Como F, Carnesecchi E, Volani S, Dorne J L, Richardson J, Bassan A, Pavan M, Benfenati E
IRCSS Istituto di Ricerche Farmacologiche Mario Negri, via La Masa 19, 20146 Milano, Italy.
European Food Safety Authority, Via Carlo Magno 1A, 43126 Parma, Italy.
Chemosphere. 2017 Jan;166:438-444. doi: 10.1016/j.chemosphere.2016.09.092. Epub 2016 Oct 2.
Ecological risk assessment of plant protection products (PPPs) requires an understanding of both the toxicity and the extent of exposure to assess risks for a range of taxa of ecological importance including target and non-target species. Non-target species such as honey bees (Apis mellifera), solitary bees and bumble bees are of utmost importance because of their vital ecological services as pollinators of wild plants and crops. To improve risk assessment of PPPs in bee species, computational models predicting the acute and chronic toxicity of a range of PPPs and contaminants can play a major role in providing structural and physico-chemical properties for the prioritisation of compounds of concern and future risk assessments. Over the last three decades, scientific advisory bodies and the research community have developed toxicological databases and quantitative structure-activity relationship (QSAR) models that are proving invaluable to predict toxicity using historical data and reduce animal testing.
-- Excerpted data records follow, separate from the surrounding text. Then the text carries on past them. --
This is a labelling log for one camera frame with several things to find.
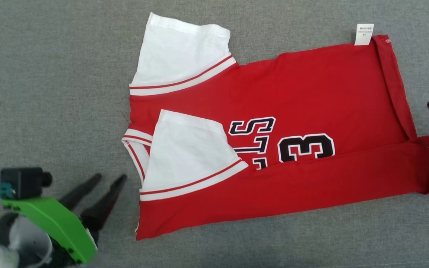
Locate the grey fabric sofa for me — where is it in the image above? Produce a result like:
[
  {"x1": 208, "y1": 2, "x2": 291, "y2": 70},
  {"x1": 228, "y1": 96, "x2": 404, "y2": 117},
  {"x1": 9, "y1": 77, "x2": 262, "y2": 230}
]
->
[{"x1": 0, "y1": 0, "x2": 429, "y2": 268}]

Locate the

This paper describes the development and validation of a k-Nearest Neighbor (k-NN) model using in-house software for the prediction of acute contact toxicity of pesticides on honey bees. Acute contact toxicity data were collected from different sources for 256 pesticides, which were divided into training and test sets. The k-NN models were validated with good prediction, with an accuracy of 70% for all compounds and of 65% for highly toxic compounds, suggesting that they might reliably predict the toxicity of structurally diverse pesticides and could be used to screen and prioritise new pesticides.
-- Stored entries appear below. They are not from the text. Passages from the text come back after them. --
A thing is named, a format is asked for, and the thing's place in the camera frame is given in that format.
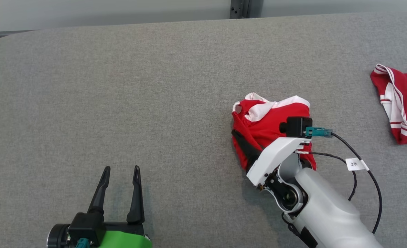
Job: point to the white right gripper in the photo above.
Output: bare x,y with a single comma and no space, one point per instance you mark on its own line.
275,151

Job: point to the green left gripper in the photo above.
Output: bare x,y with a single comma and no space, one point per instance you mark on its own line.
124,239

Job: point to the red shorts with white trim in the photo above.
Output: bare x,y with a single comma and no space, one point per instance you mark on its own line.
265,127

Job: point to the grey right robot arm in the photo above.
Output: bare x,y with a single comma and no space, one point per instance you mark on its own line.
327,206

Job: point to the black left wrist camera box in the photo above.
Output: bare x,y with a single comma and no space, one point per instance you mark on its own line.
84,225

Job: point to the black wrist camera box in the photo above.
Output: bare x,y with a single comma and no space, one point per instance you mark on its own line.
298,125
84,225

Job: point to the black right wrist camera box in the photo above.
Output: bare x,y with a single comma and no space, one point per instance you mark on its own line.
298,125

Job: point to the grey metal wall post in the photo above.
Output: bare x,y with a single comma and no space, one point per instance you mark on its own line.
239,8
植物保护产品(PPPs)的生态风险评估需要了解毒性和暴露程度,以评估一系列具有生态重要性的分类群(包括目标物种和非目标物种)面临的风险。非目标物种,如蜜蜂(西方蜜蜂)、独居蜂和熊蜂,由于它们作为野生植物和农作物传粉者所提供的至关重要的生态服务而具有极其重要的意义。为了改进对蜜蜂物种中植物保护产品的风险评估,预测一系列植物保护产品和污染物的急性和慢性毒性的计算模型,在为关注化合物的优先级排序和未来风险评估提供结构和物理化学性质方面可以发挥重要作用。在过去三十年中,科学咨询机构和研究界已经开发出毒理学数据库和定量构效关系(QSAR)模型,这些模型在利用历史数据预测毒性和减少动物试验方面已被证明具有极高价值。本文描述了使用内部软件开发和验证的k近邻(k-NN)模型,用于预测农药对蜜蜂的急性接触毒性。从不同来源收集了256种农药的急性接触毒性数据,并将其分为训练集和测试集。k-NN模型经过验证,预测效果良好,所有化合物的预测准确率为70%,高毒化合物的预测准确率为65%,这表明它们可能可靠地预测结构多样的农药的毒性,并可用于筛选新农药和对其进行优先级排序。